Google is working on Apple's privacy labels alternative for Play Store

 




Google strives to reduce the large gap that increases every year between its Android OS and Apple's iOS operating system in terms of user privacy and his right to choose, and after Apple made the feature of privacy labels in the App Store for iPhone and iPad users with the iOS 14.5 update earlier this year, Google announced its intention to develop a similar feature for the Play Store last May. Today, in an article on the Android Developers Blog, Google provided more explanations about its new feature, What would it look like (although these designs are not final), and when it will be available to the public.

The new feature is called “Security Section” and, as its name suggests, it is a new section on the application page on the Google Play Store that provides the user with what data is being collected about him and why.
This new section on the app's store listing page will contain a summary in which the developer explains what type of data his app collects or shares and highlights security details, such as whether his application contains security practices such as data encryption; if it follows Google's Family Policy, and if the app has been independently validated against global security standards. Users can click Summary to see details such as the type of data collected and shared about them, such as location, financial information, contacts, and personal information, how this data is used (such as application functionality, personalization...), and is this data collection optional or required to use the application.

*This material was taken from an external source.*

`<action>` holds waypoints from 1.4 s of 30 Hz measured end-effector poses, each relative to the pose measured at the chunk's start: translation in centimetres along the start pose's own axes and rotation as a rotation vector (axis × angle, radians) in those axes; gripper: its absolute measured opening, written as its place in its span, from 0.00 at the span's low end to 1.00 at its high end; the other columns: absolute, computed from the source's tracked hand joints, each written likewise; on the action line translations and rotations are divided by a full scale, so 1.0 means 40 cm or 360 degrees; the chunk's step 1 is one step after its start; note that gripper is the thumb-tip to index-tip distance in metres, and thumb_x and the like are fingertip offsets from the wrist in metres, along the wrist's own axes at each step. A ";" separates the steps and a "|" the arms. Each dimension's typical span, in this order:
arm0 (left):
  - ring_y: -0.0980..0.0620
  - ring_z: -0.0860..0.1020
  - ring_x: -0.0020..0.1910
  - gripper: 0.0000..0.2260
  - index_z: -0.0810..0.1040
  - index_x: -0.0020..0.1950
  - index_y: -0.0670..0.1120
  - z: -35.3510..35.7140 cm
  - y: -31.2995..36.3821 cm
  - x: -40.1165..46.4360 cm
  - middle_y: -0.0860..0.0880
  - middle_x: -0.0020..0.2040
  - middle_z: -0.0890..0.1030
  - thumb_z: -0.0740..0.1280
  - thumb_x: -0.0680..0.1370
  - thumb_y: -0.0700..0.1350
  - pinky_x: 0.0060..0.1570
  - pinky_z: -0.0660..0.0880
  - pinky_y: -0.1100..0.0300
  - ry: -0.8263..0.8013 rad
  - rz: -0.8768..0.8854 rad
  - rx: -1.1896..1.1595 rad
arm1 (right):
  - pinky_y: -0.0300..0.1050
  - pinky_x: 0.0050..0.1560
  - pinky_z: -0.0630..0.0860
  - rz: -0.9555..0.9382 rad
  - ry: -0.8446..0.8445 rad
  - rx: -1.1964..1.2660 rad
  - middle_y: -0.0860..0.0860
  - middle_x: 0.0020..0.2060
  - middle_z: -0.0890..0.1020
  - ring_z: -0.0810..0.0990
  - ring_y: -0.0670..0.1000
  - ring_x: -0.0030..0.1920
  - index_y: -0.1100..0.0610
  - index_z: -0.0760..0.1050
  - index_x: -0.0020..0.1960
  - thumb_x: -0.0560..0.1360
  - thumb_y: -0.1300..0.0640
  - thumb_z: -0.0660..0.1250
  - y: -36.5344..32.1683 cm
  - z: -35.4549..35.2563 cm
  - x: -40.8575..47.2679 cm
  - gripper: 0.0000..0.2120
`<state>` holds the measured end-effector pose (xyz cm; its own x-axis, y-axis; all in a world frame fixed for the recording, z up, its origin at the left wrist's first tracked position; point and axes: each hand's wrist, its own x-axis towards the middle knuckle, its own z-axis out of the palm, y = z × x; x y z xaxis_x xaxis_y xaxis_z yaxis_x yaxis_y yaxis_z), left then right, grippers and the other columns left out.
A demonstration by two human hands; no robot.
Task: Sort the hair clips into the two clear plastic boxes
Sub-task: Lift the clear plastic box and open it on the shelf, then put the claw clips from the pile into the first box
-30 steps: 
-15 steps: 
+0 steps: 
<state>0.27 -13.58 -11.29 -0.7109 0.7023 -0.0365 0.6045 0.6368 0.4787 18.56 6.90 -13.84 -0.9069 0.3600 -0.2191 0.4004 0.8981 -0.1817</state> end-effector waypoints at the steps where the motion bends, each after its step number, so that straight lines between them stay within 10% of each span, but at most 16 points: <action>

This new feature will contribute to creating an atmosphere of trust between developers and users, as it will allow developers to transparently provide information about the things that their applications collect, and will enable users to install applications with peace of mind without fear of the unknown fate of their data, and this feature will also put an end to some Rumors that arise from time to time accusing a particular application of spying or collecting users' data excessively.

Google also announced that starting today, all developers must submit a privacy policy for their apps, unlike what was previously the case, where only apps that collected personal and sensitive user data should share a privacy policy, and then developers are responsible to provide accurate and complete information in the Security section, including data used by third-party libraries or application SDKs, and this applies to all applications published on Google Play, including Google's own applications. These changes, according to Google, are intended to provide more user transparency and to help people make informed choices about how their data is collected, protected, and used.


Google plans to make the new security section for apps in Google Play available to users sometime in the first quarter of 2022, and developers can submit information in the Google Play Console for review starting in October, and when an app’s information is not approved by the time we launch the safety section in Google Play to the public in Q1, 2022, then it will display “No information available.”
Developers will have time until April 2022 to obtain approval from Google about the information collected by their apps that will appear in this section, and if the developer has not obtained this approval by this time, his new apps or updates may be rejected. This Google move by adding the protection section for applications on the Play Store is certainly a step in the right direction and will help users to know what information is collected about them and how that data is processed and used, but this step will probably not be of many benefits to users, because the system The Android operating system still allows the installation of applications outside the Google Store and from third-party stores, unlike the iOS system from Apple, which put an end to these practices that threaten the security and privacy of the user a long time ago, even if it deprives him of some additional freedom to do what he wants on his device, but from our point of view privacy comes first, and therefore Google must make a greater effort to combat these practices, but without a monopoly, although Google does not have an honorable record in terms of neither fighting monopoly nor respecting people's privacy on the Internet.